> _Information shown_

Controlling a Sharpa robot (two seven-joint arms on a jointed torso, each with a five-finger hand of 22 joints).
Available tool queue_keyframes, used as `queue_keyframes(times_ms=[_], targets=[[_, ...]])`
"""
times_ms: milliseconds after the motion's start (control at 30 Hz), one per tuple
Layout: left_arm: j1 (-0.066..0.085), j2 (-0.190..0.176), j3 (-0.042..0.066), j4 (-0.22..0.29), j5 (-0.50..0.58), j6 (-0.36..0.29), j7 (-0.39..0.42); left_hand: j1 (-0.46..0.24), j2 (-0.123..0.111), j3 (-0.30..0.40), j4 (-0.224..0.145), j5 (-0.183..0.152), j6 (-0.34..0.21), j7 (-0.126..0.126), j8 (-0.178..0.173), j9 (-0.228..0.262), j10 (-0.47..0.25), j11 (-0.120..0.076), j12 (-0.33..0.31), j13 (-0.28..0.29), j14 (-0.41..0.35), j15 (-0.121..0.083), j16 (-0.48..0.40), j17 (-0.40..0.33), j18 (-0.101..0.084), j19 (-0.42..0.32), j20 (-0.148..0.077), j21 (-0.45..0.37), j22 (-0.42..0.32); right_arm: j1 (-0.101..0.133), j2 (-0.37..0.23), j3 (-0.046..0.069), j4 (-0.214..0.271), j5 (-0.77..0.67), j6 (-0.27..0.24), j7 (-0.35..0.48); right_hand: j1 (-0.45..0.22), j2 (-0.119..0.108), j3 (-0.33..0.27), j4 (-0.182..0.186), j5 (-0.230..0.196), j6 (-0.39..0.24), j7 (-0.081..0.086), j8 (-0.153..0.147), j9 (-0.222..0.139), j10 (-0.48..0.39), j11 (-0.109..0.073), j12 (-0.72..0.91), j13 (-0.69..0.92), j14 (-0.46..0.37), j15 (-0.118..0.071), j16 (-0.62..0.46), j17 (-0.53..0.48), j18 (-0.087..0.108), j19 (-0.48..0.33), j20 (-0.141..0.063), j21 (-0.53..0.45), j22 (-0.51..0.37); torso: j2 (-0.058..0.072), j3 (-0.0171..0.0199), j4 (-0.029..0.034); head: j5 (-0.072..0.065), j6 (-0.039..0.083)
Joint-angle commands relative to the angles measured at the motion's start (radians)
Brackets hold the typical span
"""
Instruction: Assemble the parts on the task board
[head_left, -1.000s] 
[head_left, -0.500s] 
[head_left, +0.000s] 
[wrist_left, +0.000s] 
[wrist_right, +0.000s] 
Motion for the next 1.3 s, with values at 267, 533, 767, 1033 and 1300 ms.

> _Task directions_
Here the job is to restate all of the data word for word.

> _Output for this task_
Controlling a Sharpa robot (two seven-joint arms on a jointed torso, each with a five-finger hand of 22 joints).
Available tool queue_keyframes, used as `queue_keyframes(times_ms=[_], targets=[[_, ...]])`
"""
times_ms: milliseconds after the motion's start (control at 30 Hz), one per tuple
Layout: left_arm: j1 (-0.066..0.085), j2 (-0.190..0.176), j3 (-0.042..0.066), j4 (-0.22..0.29), j5 (-0.50..0.58), j6 (-0.36..0.29), j7 (-0.39..0.42); left_hand: j1 (-0.46..0.24), j2 (-0.123..0.111), j3 (-0.30..0.40), j4 (-0.224..0.145), j5 (-0.183..0.152), j6 (-0.34..0.21), j7 (-0.126..0.126), j8 (-0.178..0.173), j9 (-0.228..0.262), j10 (-0.47..0.25), j11 (-0.120..0.076), j12 (-0.33..0.31), j13 (-0.28..0.29), j14 (-0.41..0.35), j15 (-0.121..0.083), j16 (-0.48..0.40), j17 (-0.40..0.33), j18 (-0.101..0.084), j19 (-0.42..0.32), j20 (-0.148..0.077), j21 (-0.45..0.37), j22 (-0.42..0.32); right_arm: j1 (-0.101..0.133), j2 (-0.37..0.23), j3 (-0.046..0.069), j4 (-0.214..0.271), j5 (-0.77..0.67), j6 (-0.27..0.24), j7 (-0.35..0.48); right_hand: j1 (-0.45..0.22), j2 (-0.119..0.108), j3 (-0.33..0.27), j4 (-0.182..0.186), j5 (-0.230..0.196), j6 (-0.39..0.24), j7 (-0.081..0.086), j8 (-0.153..0.147), j9 (-0.222..0.139), j10 (-0.48..0.39), j11 (-0.109..0.073), j12 (-0.72..0.91), j13 (-0.69..0.92), j14 (-0.46..0.37), j15 (-0.118..0.071), j16 (-0.62..0.46), j17 (-0.53..0.48), j18 (-0.087..0.108), j19 (-0.48..0.33), j20 (-0.141..0.063), j21 (-0.53..0.45), j22 (-0.51..0.37); torso: j2 (-0.058..0.072), j3 (-0.0171..0.0199), j4 (-0.029..0.034); head: j5 (-0.072..0.065), j6 (-0.039..0.083)
Joint-angle commands relative to the angles measured at the motion's start (radians)
Brackets hold the typical span
"""
Instruction: Assemble the parts on the task board
[head_left, -1.000s] 
[head_left, -0.500s] 
[head_left, +0.000s] 
[wrist_left, +0.000s] 
[wrist_right, +0.000s] 
Motion for the next 1.3 s, with values at 267, 533, 767, 1033 and 1300 ms.

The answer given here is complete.